I presume that pornography salaries follow a power law distribution: 1-5% of top performers are more famous and make more money than the bottom 95-99% of performers. OnlyFans income most certainly does. The top earners are usually people who were already famous prior to starting an OnlyFans account, including Bella Thorne, Cardi B, and (amusingly enough in light of the years she spent ostensibly trying to distance herself from her initial foray into pornography) Mia Khalifa. I've read somewhere that the mean monthly income for a content creator is something like $300 - according to this article, the median monthly income is $180.
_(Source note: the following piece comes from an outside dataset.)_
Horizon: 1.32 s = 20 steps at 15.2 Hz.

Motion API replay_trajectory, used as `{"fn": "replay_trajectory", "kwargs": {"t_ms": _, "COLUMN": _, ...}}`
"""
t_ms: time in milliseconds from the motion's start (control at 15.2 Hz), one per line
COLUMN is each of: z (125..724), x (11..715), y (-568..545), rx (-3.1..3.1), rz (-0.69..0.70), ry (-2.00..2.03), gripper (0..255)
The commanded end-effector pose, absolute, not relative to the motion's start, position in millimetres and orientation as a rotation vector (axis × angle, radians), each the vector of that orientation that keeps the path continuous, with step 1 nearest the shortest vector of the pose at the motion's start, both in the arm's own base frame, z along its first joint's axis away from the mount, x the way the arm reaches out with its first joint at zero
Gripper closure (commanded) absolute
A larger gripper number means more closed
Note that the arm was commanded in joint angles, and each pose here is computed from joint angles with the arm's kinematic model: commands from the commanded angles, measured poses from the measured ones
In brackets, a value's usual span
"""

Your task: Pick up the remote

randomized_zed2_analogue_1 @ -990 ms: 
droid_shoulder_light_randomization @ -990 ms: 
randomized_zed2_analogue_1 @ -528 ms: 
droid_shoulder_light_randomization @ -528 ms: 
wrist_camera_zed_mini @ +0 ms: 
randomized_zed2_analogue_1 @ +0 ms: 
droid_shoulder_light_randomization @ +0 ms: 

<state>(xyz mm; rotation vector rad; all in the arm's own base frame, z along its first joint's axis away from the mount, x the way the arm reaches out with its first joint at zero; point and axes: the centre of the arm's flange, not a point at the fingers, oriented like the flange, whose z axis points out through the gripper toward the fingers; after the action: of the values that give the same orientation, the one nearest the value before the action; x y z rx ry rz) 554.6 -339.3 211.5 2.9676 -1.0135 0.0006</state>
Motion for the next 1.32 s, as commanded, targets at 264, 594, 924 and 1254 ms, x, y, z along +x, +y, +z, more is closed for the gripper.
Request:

Niche fetishes are, well, niche, and one man's yum is very much another man's yuck. If you're not a top earner, you can find some highly specific niche and absolutely dominate it (carving out a comfortable $30k/year by being "the piss girl" or something); but no top earner is going to jeopardise her income by performing a sex act that 10% of their fanbase will find extremely arousing and the remaining 90% will be indifferent to or outright disgusted by. This is bound to result in lowest-common-denominator dynamics, wherein the top earners (who are disproportionately visible on the platform) play it safe by performing vanilla sex acts that few users are likely to be actively turned off by.

Additionally, I don't think the kinds of men who spend hundreds or thousands subscribing to OnlyFans content creators are in any way representative of the general male population. I suspect that these men are "whales", both in the sales sense of the term and a much less nice sense of the term. A woman who looks at what kinds of sex acts/fantasies/costumes etc. are most popular on OnlyFans is getting a window in the sexual fantasies of an extremely selected group, not into the sexual fantasies of the average man. Incest-themed porn does nothing for me, but apparently I'm not representative of the average porn consumer.

The end result is that a woman (not a content creator) who goes on OnlyFans is probably seeing:

  • a handful of conventionally attractive women (who were already famous prior to joining OnlyFans) performing fairly vanilla sex acts, in which most of the appeal comes from the name recognition and appearance of the performer, rather than the specific sex act itself
  • a larger number (but still small in absolute terms) of conventionally attractive women unknown outside of OnlyFans performing slightly less vanilla sex acts, but still fairly tame
  • a large number of unattractive women performing either vanilla sex acts (and making no money from them because they can't compete with the conventionally attractive and/or already famous women performing similar acts for the same price) or more extreme/weird sex acts which may be extremely popular only among the highly selected OnlyFans community and not the population at large

"Men like watching hot girls take their clothes off and finger themselves" is hardly a penetrating insight into the male condition; nor is "a much small number of men like watching unattractive women urinate". I doubt that any woman's impression of what the average man likes in bed is significantly changed by browsing the front page of OnlyFans for an hour. Especially when, even prior to the founding of OnlyFans, the West was already a pornography-saturated culture - I imagine just about every sexually active 25-year-old woman in the West has had a sexual partner request to ejaculate on her face or sodomise her at least once.